4. Analytical Approach
This study relies on the sophisticated community detection and network analysis methods as primary analytical measures. The general procedure goes as follow. Firstly, conceptualized networks are constructed based on the interactions among spatial units during the whole day as well as at different hours. Then, applying community detection, the divisions within networks are determined and the spatial components are identified. By means of several measures borrowed from graph theory, the temporal dynamics of the spatial division structure are quantified. The transitions of the structure through the day are laid out and scenes with the most prominent changes are then selected for further interpretation.

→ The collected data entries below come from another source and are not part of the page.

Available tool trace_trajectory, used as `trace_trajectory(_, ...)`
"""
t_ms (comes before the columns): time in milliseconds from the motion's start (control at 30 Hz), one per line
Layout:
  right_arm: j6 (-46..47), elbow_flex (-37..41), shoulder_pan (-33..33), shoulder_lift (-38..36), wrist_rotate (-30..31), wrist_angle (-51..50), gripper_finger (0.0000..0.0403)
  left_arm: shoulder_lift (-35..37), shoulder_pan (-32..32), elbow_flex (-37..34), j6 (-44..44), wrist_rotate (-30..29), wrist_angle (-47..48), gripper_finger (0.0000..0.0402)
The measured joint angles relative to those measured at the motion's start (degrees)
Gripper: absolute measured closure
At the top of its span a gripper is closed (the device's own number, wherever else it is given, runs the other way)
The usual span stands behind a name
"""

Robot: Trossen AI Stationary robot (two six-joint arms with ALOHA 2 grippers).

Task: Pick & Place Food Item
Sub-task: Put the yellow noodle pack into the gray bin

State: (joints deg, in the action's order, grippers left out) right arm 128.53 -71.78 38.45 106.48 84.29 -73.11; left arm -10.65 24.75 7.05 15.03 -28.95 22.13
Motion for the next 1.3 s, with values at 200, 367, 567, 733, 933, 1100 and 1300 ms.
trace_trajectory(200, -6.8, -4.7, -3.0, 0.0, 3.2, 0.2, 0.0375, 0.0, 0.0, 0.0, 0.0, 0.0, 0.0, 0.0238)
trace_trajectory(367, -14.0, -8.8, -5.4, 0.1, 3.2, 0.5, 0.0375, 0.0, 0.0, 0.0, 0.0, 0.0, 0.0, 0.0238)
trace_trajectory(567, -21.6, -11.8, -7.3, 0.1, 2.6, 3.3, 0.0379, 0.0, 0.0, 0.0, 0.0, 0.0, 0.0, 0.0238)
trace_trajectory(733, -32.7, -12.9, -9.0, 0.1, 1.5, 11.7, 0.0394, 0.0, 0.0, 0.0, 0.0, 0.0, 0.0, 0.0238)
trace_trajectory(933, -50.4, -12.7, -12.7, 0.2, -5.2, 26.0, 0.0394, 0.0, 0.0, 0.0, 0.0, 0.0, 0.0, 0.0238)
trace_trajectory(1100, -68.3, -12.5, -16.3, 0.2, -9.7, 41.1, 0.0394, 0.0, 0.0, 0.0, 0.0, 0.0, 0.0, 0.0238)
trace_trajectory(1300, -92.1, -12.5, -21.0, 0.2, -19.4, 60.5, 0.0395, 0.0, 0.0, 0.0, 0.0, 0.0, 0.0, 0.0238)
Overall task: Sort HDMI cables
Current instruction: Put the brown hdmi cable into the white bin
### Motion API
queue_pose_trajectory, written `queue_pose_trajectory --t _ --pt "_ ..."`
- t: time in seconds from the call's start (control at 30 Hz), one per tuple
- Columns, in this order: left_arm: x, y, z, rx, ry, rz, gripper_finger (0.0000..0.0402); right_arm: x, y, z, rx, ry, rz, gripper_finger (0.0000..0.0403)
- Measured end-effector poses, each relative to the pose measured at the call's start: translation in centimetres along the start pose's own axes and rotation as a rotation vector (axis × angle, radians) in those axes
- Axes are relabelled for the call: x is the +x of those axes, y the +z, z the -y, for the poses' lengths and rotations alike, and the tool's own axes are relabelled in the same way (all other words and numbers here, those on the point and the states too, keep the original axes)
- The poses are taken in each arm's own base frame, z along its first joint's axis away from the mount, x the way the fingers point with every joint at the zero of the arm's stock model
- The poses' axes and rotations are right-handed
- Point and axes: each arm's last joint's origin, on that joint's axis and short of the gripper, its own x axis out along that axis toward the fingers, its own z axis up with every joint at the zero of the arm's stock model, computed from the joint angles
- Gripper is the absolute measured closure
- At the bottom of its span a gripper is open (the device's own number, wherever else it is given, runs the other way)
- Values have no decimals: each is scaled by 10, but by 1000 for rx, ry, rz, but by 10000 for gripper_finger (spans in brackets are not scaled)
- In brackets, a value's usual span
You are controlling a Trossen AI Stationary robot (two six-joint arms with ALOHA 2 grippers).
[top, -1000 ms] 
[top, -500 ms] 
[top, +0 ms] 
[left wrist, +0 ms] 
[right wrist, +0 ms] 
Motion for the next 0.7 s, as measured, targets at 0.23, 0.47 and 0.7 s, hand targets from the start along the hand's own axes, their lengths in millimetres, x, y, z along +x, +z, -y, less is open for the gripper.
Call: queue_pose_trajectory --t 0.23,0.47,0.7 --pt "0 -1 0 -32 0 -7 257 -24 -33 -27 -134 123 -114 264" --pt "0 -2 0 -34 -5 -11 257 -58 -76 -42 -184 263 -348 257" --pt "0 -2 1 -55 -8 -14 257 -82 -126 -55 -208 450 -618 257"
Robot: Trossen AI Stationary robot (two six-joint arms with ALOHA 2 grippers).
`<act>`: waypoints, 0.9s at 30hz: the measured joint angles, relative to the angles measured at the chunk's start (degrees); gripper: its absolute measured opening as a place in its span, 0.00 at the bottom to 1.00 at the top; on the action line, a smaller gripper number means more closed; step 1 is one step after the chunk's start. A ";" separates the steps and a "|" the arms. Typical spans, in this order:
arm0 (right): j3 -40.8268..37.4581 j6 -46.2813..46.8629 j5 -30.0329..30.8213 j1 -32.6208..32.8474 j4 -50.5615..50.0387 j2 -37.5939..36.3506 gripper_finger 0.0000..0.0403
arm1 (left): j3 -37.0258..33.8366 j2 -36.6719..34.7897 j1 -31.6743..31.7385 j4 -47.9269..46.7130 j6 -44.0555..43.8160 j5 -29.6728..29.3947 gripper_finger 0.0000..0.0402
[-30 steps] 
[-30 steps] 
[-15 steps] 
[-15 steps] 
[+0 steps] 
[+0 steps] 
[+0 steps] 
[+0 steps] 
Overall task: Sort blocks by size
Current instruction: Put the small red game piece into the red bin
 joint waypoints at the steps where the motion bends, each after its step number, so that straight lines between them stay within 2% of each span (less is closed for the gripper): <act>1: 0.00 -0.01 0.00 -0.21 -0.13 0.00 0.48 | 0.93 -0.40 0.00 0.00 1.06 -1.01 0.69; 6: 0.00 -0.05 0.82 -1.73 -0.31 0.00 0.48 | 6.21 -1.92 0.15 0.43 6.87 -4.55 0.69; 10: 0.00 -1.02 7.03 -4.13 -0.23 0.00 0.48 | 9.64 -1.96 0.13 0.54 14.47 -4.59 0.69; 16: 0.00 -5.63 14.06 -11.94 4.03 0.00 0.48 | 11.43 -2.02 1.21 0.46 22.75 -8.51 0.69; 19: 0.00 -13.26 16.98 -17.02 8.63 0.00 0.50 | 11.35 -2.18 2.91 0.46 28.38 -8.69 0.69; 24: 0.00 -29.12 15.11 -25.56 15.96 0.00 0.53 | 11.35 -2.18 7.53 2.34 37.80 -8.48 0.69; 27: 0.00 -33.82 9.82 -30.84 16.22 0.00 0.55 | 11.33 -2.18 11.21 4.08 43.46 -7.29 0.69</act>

4.1. Constructing Interaction-Based Networks
The first step is to construct a series of interaction-based networks at various times of day as well as for the whole day. These networks are composed of individual nodes and connecting edges. A set of geographical units covering the whole study area are perceived as network nodes while the spatial interactions (movements) among these nodes/units form the edges. The outcomes are a set of weighted and directed networks. Here, the spatial unit used is Traffic Analysis Zones (TAZs) for the ease of comparison as their boundaries fit those of administrative zoning and there are totally 936 units under this scheme. The 5908 cell towers are assigned to the TAZs based on the maximum overlap criterion. In addition, the study area is divided into cell grids with 1 km of side length and networks are constructed again in a similar manner. Subsequent analyses are conducted to both sets of networks in different units to address the potential effect of Modifiable Areal Unit Problem (MAUP) [
42].
Since mobile phone data record individual locations, movements need to be extracted based on certain rules. Here, the point-of-stay based method [
43] is adopted for the identification of movements from mobile phone data. This method imposes spatiotemporal constraints on the recorded locations of mobile users to identify spatiotemporal points that the users “stayed” for a particular activity, as opposed to the “en-route” points, and identifies sequential traces connecting points-of-stay as movements. Specifically, constraints include an upper limit for the distance between two subsequent recorded locations and a lower limit for the timespan between two subsequent records. In other words, a spatiotemporal record needs to have neighboring records in space that are distant from itself enough in time in order to qualify as a point-of-stay. Moreover, another upper limit constraint for the continuity between movements is imposed after extracting all points-of-stay. A movement is identified between any two subsequent points-of-stay with the exception of those who violate the continuity constraint. In that case, the former point is only the ending point of a former movement and the latter is only the starting point of a latter movement with no definitive movement in between. The choice for these thresholds should be based on the specific status of the data at hand [
44]. Based on the density of cell towers and the distribution of elapsing times between subsequent records, the spatial threshold is set to 0.5 km, the temporal threshold is set to 60 min, and the continuity limit is set to 70 min.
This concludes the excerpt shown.